(The task) Find every line in the data that contains the word "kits". Return each of those lines.

*** Input data Section Begins ***

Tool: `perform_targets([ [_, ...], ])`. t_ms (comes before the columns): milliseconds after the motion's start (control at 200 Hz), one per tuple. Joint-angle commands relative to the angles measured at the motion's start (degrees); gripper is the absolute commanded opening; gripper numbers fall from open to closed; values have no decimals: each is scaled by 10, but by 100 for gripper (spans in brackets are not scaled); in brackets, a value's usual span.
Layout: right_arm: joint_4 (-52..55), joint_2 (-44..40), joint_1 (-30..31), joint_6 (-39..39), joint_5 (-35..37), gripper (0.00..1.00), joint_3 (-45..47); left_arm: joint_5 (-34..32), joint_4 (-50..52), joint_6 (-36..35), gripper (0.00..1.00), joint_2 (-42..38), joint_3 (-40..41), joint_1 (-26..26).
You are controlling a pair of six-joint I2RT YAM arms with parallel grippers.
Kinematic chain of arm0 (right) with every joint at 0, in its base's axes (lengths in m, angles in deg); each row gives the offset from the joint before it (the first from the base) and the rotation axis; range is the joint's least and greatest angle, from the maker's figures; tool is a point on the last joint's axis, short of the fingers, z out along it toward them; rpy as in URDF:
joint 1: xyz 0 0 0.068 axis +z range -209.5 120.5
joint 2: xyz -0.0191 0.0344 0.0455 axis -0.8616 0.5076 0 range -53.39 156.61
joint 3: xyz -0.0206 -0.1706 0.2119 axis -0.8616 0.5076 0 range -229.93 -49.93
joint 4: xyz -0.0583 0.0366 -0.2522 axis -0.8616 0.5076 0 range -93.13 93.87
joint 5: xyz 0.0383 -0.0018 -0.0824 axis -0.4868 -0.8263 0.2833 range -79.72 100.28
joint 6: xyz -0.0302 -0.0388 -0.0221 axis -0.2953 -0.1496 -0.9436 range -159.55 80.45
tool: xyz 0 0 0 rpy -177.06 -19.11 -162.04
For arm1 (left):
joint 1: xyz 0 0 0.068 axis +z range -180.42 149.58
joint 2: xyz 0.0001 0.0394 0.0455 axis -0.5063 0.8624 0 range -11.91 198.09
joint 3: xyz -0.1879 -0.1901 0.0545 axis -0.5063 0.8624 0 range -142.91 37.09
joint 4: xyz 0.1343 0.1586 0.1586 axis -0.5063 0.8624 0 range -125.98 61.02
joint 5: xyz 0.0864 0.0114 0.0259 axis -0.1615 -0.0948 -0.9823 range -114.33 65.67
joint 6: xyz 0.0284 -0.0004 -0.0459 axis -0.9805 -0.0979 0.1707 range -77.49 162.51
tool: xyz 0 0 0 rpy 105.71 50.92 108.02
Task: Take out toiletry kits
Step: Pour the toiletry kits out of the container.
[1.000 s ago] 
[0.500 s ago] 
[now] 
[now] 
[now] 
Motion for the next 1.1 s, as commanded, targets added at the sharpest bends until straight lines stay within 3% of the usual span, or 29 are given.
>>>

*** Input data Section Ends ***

(Response to this task)
Task: Take out toiletry kits
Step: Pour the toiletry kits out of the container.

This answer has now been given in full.